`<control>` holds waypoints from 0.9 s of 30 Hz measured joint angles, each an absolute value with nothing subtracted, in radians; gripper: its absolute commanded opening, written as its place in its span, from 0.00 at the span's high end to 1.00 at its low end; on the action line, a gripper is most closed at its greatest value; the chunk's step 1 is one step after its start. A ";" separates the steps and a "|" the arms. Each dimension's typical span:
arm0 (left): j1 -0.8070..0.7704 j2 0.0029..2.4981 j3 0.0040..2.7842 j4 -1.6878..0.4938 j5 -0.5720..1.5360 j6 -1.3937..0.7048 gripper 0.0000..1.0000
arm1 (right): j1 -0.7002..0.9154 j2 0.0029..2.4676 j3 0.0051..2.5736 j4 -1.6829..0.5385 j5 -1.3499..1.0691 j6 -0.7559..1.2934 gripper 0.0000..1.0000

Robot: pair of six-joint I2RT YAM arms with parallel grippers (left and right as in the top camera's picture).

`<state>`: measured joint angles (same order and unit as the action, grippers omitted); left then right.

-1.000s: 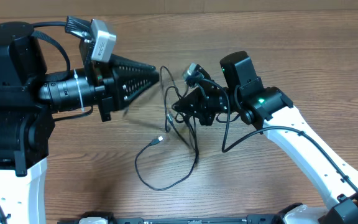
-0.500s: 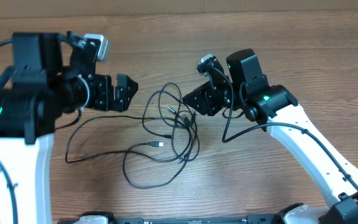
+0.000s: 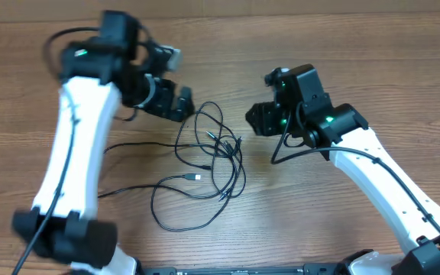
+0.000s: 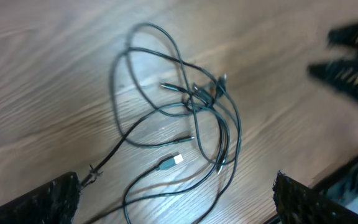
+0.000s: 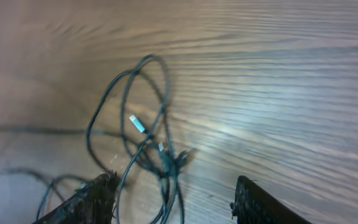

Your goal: Untangle cables

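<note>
A tangle of thin black cables (image 3: 218,150) lies flat on the wooden table, its knot (image 4: 201,92) near the middle. A white-tipped plug (image 3: 197,177) lies in front of it, and two strands (image 3: 128,145) trail off to the left. My left gripper (image 3: 176,104) is above the tangle's upper left, open with nothing between its fingers (image 4: 48,200). My right gripper (image 3: 255,119) stands open just right of the tangle. In the right wrist view the knot (image 5: 170,159) lies just ahead of its gap (image 5: 173,202).
The right arm's own black wire (image 3: 283,150) hangs in a loop beside the tangle. A cardboard wall (image 3: 228,6) runs along the table's far edge. The arm bases stand at the front left and front right.
Both grippers were shut on cable strands lifted between them; both are now open and the cables lie flat on the table. The left arm has changed pose and the right has drawn back rightward.
First my left gripper held a cable loop up while the right stood open right of the tangle. Then the right was open among the strands, then shut on one beside the left. Now both have let go and the cables lie spread out, trailing left.
</note>
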<state>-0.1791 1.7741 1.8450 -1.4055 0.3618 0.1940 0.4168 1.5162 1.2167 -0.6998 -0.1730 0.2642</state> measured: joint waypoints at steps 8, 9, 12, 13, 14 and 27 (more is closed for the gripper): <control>-0.302 2.016 1.843 -1.316 0.299 0.360 0.07 | 0.367 1.516 1.217 -0.700 -0.152 0.344 0.37; -0.310 2.037 1.843 -1.301 0.281 0.371 0.09 | 0.367 1.516 1.217 -0.700 -0.152 0.346 0.37; -0.333 2.116 1.843 -1.240 0.213 0.414 0.16 | 0.367 1.516 1.217 -0.701 -0.153 0.349 0.37; -0.335 2.135 1.843 -1.227 0.196 0.430 0.18 | 0.367 1.516 1.217 -0.700 -0.153 0.351 0.36; -0.336 2.156 1.842 -1.213 0.183 0.455 0.18 | 0.367 1.516 1.217 -0.701 -0.153 0.352 0.36; -0.351 2.265 1.839 -1.137 0.130 0.616 0.00 | 0.367 1.516 1.217 -0.700 -0.154 0.360 0.34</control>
<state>-0.3511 2.2650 1.8389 -1.1374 0.1295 0.6155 0.3668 1.5162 1.2167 -0.6998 -0.1535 0.3595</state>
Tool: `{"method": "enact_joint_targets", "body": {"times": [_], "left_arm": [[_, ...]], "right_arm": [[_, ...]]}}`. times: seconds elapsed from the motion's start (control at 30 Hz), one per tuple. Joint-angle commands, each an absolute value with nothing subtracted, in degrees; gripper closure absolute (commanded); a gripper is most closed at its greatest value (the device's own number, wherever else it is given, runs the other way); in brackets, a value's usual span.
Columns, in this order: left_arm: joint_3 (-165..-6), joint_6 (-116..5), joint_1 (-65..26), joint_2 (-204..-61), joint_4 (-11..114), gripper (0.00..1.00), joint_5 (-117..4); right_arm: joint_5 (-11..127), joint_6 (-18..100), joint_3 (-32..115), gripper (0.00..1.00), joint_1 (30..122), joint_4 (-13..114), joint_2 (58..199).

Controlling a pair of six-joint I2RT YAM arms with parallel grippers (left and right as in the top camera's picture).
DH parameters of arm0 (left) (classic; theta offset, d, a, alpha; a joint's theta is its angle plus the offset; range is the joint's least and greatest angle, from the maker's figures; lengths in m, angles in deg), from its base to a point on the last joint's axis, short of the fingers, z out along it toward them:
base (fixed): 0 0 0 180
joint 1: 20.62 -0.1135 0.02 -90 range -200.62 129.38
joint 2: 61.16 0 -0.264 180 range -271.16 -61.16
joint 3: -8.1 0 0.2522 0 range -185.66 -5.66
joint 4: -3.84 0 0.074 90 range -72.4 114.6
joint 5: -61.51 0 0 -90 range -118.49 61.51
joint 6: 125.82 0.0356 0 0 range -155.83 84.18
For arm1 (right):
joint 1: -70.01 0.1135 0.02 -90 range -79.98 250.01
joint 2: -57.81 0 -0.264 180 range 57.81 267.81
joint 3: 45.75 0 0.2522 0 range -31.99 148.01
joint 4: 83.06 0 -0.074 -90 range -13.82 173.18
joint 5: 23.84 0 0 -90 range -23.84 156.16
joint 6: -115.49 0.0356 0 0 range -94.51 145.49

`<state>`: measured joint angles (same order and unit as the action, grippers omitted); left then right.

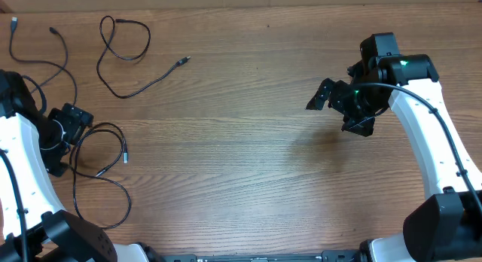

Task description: Untangle cables

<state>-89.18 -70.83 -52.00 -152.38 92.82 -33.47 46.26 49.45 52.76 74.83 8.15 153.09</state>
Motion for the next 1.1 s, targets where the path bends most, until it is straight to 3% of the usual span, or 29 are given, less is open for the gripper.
{"method": "enact_joint_targets", "body": {"times": [0.0,0.13,0.27,0.73,0.8,0.83,0.9,0.97,1.07], "left_arm": [[-89.7,-73.3,-51.3,-152.3,94.2,0.00,-32.4],[-86.8,-73.3,-49.4,-152.3,93.6,0.02,-29.5],[-81.4,-73.1,-46.3,-152.3,90.4,0.14,-29.1],[-60.0,-73.8,-42.0,-152.3,70.0,0.36,-23.7],[-57.2,-75.2,-42.0,-152.3,67.6,0.46,-23.8],[-56.3,-75.6,-42.0,-152.3,66.8,0.58,-23.8],[-54.9,-75.7,-42.0,-152.3,64.5,0.67,-23.5],[-54.7,-75.7,-42.0,-152.3,63.0,0.85,-22.6],[-56.1,-75.6,-42.0,-152.3,62.3,0.90,-23.1]], "right_arm": [[46.8,49.2,52.8,0.00,74.8,8.3,152.1],[46.8,49.2,52.8,0.00,74.8,8.3,152.1],[46.8,49.2,52.8,0.00,74.8,8.3,152.1],[46.8,49.2,52.8,0.00,74.8,8.3,152.1],[46.8,49.2,52.8,0.00,74.8,8.3,152.1],[46.8,49.2,52.8,0.00,74.8,8.3,152.1],[46.8,49.2,52.8,0.00,74.8,8.3,152.1],[46.8,49.2,52.8,0.00,74.8,8.3,152.1],[46.8,49.2,52.8,0.00,74.8,8.3,152.1]]}}
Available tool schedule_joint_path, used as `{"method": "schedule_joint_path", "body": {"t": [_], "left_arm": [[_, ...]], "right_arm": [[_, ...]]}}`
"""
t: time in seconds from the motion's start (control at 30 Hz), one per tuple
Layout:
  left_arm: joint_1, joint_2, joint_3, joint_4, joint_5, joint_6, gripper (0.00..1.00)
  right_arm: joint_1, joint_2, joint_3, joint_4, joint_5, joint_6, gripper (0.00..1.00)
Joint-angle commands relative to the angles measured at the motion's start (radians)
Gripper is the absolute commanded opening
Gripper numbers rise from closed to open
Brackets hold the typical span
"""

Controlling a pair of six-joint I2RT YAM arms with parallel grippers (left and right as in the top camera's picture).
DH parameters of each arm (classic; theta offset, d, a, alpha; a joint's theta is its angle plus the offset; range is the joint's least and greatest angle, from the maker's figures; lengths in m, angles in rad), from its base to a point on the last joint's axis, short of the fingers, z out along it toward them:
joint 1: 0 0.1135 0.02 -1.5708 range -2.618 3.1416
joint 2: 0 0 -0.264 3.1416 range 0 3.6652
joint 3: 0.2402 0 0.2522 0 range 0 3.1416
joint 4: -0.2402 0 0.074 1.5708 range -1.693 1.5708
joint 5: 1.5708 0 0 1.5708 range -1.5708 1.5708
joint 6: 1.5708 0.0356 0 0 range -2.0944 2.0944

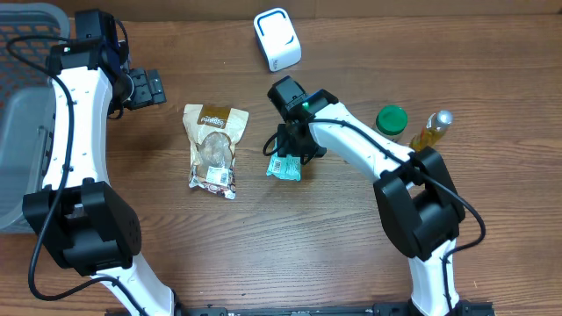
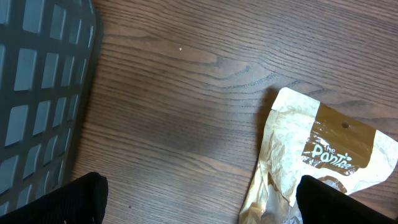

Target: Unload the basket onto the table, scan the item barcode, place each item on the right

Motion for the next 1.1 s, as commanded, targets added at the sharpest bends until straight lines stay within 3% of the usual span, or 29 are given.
{"method": "schedule_joint_path", "body": {"t": [0.0, 0.03, 0.17, 0.23, 0.57, 0.8, 1.07], "left_arm": [[-0.007, -0.010, 0.010, 0.000, -0.006, 0.019, 1.00], [-0.007, -0.010, 0.010, 0.000, -0.006, 0.019, 0.99], [-0.007, -0.010, 0.010, 0.000, -0.006, 0.019, 1.00], [-0.007, -0.010, 0.010, 0.000, -0.006, 0.019, 0.99], [-0.007, -0.010, 0.010, 0.000, -0.006, 0.019, 0.99], [-0.007, -0.010, 0.010, 0.000, -0.006, 0.019, 1.00], [-0.007, -0.010, 0.010, 0.000, -0.006, 0.019, 0.99]], "right_arm": [[0.031, -0.076, -0.003, 0.003, 0.043, -0.005, 0.52], [0.042, -0.076, -0.003, -0.002, 0.043, -0.005, 0.50], [0.069, -0.068, -0.005, -0.019, 0.043, -0.004, 0.23], [0.079, -0.061, -0.005, -0.018, 0.043, -0.003, 0.19], [0.087, -0.011, -0.028, -0.015, 0.052, 0.008, 0.21], [0.087, -0.010, -0.166, 0.111, 0.051, 0.020, 0.22], [0.086, -0.010, -0.213, 0.149, 0.046, 0.034, 0.42]]}}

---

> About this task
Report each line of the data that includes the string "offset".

> Written answer
DH parameters of arm0 (left) (classic; theta offset, d, a, alpha; a joint's theta is its angle plus the offset; range is the joint's least and greatest angle, from the maker's figures; lengths in m, angles in deg), from its base to a point on the last joint's axis, short of the fingers, z out along it toward them:
DH parameters of each arm (classic; theta offset, d, a, alpha; a joint's theta is its angle plus the offset; range is the joint's least and greatest angle, from the maker's figures; lengths in m, angles in rad), from its base to a point on the last joint's axis, short of the fingers, z out along it toward them:

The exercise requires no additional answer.